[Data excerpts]
━━━━━━
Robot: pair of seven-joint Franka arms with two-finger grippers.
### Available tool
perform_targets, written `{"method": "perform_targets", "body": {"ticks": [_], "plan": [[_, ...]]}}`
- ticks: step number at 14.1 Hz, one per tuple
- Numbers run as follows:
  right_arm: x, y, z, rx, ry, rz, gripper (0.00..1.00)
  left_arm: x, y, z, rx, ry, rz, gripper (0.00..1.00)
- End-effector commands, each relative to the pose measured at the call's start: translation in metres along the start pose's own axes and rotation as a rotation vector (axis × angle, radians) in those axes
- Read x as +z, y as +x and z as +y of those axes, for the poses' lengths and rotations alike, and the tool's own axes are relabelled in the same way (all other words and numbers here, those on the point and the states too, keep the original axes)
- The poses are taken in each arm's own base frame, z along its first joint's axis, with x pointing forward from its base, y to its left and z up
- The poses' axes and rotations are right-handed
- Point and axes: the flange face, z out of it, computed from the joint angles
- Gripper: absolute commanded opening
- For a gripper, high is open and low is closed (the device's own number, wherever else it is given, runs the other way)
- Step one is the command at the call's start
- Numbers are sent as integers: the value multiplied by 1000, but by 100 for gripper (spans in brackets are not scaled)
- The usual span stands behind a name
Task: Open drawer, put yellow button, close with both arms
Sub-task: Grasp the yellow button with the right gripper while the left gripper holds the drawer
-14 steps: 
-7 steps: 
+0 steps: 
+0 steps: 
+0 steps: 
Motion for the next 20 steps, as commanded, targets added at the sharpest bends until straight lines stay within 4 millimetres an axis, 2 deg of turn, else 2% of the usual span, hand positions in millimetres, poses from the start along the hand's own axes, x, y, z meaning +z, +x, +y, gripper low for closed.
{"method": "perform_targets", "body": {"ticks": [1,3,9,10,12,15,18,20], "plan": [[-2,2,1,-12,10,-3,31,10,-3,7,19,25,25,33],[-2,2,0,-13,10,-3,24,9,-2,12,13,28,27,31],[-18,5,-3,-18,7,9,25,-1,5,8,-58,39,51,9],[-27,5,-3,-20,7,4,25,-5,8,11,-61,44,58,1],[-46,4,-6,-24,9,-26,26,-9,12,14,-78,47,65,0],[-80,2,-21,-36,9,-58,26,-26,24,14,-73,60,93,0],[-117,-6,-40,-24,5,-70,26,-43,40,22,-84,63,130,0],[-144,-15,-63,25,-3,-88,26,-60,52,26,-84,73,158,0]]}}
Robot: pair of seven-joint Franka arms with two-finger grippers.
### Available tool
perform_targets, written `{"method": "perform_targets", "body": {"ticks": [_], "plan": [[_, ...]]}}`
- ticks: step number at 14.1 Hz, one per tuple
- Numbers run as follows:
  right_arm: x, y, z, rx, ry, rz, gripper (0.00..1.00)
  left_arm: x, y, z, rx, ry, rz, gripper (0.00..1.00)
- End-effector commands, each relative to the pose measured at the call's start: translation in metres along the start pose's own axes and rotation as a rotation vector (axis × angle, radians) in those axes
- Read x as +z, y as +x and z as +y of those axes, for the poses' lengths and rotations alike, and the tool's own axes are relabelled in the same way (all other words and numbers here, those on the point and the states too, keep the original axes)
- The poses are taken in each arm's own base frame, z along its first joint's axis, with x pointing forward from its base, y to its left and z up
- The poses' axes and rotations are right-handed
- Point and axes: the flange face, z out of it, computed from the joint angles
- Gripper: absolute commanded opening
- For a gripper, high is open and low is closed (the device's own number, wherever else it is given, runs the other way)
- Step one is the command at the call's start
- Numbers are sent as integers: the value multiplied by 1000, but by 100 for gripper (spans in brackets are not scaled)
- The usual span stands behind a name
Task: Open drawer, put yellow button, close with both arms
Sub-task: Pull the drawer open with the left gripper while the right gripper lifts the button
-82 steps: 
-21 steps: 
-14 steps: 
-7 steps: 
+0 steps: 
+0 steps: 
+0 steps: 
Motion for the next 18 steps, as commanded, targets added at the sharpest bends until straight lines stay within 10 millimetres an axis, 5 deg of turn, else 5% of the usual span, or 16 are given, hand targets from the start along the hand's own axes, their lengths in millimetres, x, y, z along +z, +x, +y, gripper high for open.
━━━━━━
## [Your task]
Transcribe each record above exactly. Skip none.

## [Task result]
Robot: pair of seven-joint Franka arms with two-finger grippers.
### Available tool
perform_targets, written `{"method": "perform_targets", "body": {"ticks": [_], "plan": [[_, ...]]}}`
- ticks: step number at 14.1 Hz, one per tuple
- Numbers run as follows:
  right_arm: x, y, z, rx, ry, rz, gripper (0.00..1.00)
  left_arm: x, y, z, rx, ry, rz, gripper (0.00..1.00)
- End-effector commands, each relative to the pose measured at the call's start: translation in metres along the start pose's own axes and rotation as a rotation vector (axis × angle, radians) in those axes
- Read x as +z, y as +x and z as +y of those axes, for the poses' lengths and rotations alike, and the tool's own axes are relabelled in the same way (all other words and numbers here, those on the point and the states too, keep the original axes)
- The poses are taken in each arm's own base frame, z along its first joint's axis, with x pointing forward from its base, y to its left and z up
- The poses' axes and rotations are right-handed
- Point and axes: the flange face, z out of it, computed from the joint angles
- Gripper: absolute commanded opening
- For a gripper, high is open and low is closed (the device's own number, wherever else it is given, runs the other way)
- Step one is the command at the call's start
- Numbers are sent as integers: the value multiplied by 1000, but by 100 for gripper (spans in brackets are not scaled)
- The usual span stands behind a name
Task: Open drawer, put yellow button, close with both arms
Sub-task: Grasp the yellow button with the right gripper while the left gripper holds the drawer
-14 steps: 
-7 steps: 
+0 steps: 
+0 steps: 
+0 steps: 
Motion for the next 20 steps, as commanded, targets added at the sharpest bends until straight lines stay within 4 millimetres an axis, 2 deg of turn, else 2% of the usual span, hand positions in millimetres, poses from the start along the hand's own axes, x, y, z meaning +z, +x, +y, gripper low for closed.
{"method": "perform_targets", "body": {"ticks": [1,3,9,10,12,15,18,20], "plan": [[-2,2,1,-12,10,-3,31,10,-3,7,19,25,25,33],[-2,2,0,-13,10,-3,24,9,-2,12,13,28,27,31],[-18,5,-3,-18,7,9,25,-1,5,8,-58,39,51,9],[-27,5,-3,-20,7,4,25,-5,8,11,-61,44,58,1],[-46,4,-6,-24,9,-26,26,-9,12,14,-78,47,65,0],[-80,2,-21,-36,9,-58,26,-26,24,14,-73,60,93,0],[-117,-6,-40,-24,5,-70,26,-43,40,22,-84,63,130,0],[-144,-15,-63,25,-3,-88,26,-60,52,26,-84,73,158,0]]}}
Robot: pair of seven-joint Franka arms with two-finger grippers.
### Available tool
perform_targets, written `{"method": "perform_targets", "body": {"ticks": [_], "plan": [[_, ...]]}}`
- ticks: step number at 14.1 Hz, one per tuple
- Numbers run as follows:
  right_arm: x, y, z, rx, ry, rz, gripper (0.00..1.00)
  left_arm: x, y, z, rx, ry, rz, gripper (0.00..1.00)
- End-effector commands, each relative to the pose measured at the call's start: translation in metres along the start pose's own axes and rotation as a rotation vector (axis × angle, radians) in those axes
- Read x as +z, y as +x and z as +y of those axes, for the poses' lengths and rotations alike, and the tool's own axes are relabelled in the same way (all other words and numbers here, those on the point and the states too, keep the original axes)
- The poses are taken in each arm's own base frame, z along its first joint's axis, with x pointing forward from its base, y to its left and z up
- The poses' axes and rotations are right-handed
- Point and axes: the flange face, z out of it, computed from the joint angles
- Gripper: absolute commanded opening
- For a gripper, high is open and low is closed (the device's own number, wherever else it is given, runs the other way)
- Step one is the command at the call's start
- Numbers are sent as integers: the value multiplied by 1000, but by 100 for gripper (spans in brackets are not scaled)
- The usual span stands behind a name
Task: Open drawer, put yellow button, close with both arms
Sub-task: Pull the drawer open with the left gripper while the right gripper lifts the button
-82 steps: 
-21 steps: 
-14 steps: 
-7 steps: 
+0 steps: 
+0 steps: 
+0 steps: 
Motion for the next 18 steps, as commanded, targets added at the sharpest bends until straight lines stay within 10 millimetres an axis, 5 deg of turn, else 5% of the usual span, or 16 are given, hand targets from the start along the hand's own axes, their lengths in millimetres, x, y, z along +z, +x, +y, gripper high for open.

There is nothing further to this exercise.